__Brief__
Each line of the data holding "block" should be found and copied.

Saved entries:
-=-=-
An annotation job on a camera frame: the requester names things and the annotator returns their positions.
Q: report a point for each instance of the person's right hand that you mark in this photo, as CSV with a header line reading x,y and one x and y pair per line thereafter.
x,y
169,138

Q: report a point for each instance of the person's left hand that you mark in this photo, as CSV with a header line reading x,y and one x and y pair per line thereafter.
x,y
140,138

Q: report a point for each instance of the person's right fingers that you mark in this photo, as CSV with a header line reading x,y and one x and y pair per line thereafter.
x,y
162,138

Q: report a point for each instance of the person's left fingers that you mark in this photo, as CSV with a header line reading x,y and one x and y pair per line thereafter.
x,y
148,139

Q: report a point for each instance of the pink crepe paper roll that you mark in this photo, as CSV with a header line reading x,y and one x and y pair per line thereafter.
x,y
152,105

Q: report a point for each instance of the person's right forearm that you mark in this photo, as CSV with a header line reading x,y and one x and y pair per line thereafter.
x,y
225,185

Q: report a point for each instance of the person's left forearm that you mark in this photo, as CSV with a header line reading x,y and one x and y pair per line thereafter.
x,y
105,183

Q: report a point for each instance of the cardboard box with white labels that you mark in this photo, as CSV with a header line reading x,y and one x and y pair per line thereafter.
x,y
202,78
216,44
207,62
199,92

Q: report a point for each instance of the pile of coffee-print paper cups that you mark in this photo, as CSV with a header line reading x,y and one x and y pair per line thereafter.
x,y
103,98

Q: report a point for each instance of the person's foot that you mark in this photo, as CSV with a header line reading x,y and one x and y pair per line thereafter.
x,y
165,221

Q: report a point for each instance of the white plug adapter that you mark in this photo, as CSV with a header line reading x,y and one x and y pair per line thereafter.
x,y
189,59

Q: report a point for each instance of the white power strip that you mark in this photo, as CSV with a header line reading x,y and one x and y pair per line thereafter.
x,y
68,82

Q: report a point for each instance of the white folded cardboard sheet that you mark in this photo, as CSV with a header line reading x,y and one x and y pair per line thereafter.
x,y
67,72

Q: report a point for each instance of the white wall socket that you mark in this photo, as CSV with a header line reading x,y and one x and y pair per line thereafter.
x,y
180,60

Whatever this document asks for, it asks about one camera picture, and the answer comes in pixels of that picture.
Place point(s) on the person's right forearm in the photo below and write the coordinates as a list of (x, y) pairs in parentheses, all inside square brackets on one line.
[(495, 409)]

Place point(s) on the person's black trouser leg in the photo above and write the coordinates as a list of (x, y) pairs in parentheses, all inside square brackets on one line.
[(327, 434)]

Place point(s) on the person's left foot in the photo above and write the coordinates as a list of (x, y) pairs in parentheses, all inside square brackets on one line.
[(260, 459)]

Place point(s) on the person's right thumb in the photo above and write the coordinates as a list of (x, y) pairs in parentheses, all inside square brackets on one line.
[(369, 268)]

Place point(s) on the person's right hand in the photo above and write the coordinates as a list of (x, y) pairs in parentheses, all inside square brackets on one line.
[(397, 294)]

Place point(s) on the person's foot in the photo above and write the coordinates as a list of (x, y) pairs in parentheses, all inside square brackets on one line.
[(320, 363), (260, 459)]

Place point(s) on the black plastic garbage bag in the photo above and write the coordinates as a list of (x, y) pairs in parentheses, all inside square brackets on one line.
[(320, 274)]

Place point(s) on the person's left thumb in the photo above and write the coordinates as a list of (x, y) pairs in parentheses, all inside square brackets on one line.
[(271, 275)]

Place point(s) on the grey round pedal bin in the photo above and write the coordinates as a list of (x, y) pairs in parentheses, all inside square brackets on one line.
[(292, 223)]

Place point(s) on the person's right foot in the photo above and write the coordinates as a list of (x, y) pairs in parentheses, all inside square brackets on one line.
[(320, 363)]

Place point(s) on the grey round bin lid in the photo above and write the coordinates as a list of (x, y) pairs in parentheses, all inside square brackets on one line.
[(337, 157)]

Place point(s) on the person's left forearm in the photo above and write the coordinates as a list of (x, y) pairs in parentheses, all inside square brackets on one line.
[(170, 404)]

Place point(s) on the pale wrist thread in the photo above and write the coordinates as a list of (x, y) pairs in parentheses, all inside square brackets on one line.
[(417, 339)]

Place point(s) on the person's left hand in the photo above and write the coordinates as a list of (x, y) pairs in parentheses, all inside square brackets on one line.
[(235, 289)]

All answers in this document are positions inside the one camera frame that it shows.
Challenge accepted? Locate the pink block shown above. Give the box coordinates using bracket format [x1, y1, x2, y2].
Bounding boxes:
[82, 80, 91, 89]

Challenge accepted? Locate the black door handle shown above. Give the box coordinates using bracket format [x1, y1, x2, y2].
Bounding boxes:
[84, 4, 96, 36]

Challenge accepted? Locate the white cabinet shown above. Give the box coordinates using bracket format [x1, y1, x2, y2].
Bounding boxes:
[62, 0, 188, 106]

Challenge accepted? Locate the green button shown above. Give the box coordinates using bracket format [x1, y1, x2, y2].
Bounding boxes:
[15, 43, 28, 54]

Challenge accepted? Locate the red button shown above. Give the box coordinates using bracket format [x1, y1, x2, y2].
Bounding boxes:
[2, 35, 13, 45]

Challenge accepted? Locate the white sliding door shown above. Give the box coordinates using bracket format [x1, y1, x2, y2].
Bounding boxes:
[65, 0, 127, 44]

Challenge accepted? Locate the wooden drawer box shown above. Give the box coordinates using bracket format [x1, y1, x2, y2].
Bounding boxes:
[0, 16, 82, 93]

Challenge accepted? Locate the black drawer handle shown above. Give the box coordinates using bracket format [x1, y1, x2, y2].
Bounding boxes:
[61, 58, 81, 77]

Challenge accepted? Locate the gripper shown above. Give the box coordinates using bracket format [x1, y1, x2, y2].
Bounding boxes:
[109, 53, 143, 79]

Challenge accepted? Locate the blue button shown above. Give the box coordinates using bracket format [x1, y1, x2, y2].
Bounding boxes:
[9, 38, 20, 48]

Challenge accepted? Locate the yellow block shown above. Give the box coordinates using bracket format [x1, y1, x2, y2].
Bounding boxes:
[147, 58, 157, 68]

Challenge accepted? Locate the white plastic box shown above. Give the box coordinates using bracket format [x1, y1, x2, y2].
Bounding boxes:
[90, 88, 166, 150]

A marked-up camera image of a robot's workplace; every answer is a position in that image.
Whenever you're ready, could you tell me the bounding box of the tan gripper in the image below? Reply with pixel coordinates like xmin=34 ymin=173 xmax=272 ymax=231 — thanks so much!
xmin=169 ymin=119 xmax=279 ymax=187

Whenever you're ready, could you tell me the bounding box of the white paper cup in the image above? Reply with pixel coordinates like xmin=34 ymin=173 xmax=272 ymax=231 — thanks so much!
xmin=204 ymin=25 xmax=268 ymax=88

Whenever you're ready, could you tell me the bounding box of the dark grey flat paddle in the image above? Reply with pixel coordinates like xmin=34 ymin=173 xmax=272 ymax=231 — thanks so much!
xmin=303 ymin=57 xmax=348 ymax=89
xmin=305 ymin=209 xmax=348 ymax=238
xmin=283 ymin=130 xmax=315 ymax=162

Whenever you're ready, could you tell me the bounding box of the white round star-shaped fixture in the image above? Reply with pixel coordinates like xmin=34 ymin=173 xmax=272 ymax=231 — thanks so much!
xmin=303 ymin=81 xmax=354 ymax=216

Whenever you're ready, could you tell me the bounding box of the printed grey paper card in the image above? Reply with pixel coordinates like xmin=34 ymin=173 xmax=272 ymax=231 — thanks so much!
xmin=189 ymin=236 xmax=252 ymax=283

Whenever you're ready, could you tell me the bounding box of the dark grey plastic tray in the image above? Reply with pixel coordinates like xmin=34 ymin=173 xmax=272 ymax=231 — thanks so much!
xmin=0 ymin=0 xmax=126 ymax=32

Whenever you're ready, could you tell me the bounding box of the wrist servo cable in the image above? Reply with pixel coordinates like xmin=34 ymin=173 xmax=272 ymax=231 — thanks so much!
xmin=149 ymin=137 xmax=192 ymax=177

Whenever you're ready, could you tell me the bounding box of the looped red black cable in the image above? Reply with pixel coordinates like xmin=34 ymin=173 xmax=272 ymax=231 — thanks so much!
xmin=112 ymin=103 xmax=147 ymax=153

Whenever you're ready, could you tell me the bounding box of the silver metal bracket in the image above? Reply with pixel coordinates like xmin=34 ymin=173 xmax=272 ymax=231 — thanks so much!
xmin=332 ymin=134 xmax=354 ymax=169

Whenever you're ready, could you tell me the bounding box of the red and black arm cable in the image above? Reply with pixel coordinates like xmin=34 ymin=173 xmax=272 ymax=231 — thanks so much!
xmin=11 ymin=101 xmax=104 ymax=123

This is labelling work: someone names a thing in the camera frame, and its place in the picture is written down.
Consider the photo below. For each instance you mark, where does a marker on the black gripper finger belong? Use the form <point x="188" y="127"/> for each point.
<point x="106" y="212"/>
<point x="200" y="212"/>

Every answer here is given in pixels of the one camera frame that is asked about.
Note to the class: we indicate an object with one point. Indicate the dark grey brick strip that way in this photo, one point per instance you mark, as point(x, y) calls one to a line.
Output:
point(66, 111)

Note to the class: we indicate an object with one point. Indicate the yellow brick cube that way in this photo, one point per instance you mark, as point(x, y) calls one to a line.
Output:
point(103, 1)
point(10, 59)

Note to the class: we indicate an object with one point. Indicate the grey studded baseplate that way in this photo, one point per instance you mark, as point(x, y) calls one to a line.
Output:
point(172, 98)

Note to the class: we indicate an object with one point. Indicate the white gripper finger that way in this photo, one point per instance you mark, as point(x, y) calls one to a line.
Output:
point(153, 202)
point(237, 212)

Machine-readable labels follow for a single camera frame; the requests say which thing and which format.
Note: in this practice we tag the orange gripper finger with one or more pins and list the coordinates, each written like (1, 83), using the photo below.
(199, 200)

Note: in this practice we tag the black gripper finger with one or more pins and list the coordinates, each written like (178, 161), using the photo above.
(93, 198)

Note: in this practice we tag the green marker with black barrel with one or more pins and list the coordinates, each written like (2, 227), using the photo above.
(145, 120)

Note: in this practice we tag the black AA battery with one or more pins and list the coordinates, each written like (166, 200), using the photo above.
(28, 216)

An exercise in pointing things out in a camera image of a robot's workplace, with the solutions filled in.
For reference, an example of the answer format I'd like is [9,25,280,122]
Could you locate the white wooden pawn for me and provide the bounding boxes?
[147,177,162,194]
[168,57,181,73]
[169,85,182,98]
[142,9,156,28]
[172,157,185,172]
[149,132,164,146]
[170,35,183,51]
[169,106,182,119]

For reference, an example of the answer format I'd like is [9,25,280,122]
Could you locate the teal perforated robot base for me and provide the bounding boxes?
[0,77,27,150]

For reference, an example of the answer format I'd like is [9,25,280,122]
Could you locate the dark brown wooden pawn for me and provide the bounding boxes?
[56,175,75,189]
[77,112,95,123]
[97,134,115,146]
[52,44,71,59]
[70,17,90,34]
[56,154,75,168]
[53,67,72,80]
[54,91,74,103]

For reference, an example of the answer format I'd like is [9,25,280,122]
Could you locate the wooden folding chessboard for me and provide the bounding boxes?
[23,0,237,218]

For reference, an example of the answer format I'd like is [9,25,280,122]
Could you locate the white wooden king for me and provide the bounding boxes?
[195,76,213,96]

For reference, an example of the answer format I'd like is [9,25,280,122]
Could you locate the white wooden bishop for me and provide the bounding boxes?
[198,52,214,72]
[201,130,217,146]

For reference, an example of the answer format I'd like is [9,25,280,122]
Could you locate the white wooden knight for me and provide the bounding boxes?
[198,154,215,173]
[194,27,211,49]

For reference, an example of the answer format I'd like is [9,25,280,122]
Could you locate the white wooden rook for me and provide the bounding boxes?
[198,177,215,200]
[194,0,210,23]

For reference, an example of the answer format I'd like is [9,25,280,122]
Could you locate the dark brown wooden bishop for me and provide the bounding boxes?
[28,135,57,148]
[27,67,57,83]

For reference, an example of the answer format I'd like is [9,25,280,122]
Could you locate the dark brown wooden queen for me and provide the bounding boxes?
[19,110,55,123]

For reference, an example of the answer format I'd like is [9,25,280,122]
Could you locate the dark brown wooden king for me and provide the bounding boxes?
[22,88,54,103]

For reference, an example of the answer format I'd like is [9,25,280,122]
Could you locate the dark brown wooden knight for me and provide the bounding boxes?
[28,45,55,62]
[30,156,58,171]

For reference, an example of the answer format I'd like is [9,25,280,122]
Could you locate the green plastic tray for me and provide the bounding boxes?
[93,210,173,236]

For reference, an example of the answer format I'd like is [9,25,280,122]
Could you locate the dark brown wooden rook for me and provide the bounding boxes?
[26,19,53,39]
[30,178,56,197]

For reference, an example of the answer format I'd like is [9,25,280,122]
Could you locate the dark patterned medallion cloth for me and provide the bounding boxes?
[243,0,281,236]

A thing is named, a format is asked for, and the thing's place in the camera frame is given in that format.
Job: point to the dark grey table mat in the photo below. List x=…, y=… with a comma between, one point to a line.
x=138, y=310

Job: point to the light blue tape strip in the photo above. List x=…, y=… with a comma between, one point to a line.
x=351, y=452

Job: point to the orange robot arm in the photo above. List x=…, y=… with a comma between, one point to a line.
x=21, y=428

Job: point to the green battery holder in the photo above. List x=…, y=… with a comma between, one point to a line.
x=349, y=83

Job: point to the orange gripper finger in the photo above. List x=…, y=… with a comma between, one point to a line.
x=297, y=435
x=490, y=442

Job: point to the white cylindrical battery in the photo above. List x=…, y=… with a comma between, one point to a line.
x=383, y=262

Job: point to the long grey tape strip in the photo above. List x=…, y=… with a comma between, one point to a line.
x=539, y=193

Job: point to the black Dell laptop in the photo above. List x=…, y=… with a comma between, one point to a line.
-=-=-
__Solution for this task__
Challenge accepted? Locate the pink block shown above. Give the box coordinates using bracket format [x1, y1, x2, y2].
Challenge accepted? Locate the yellow block shown above. Give the box coordinates using bracket format [x1, y1, x2, y2].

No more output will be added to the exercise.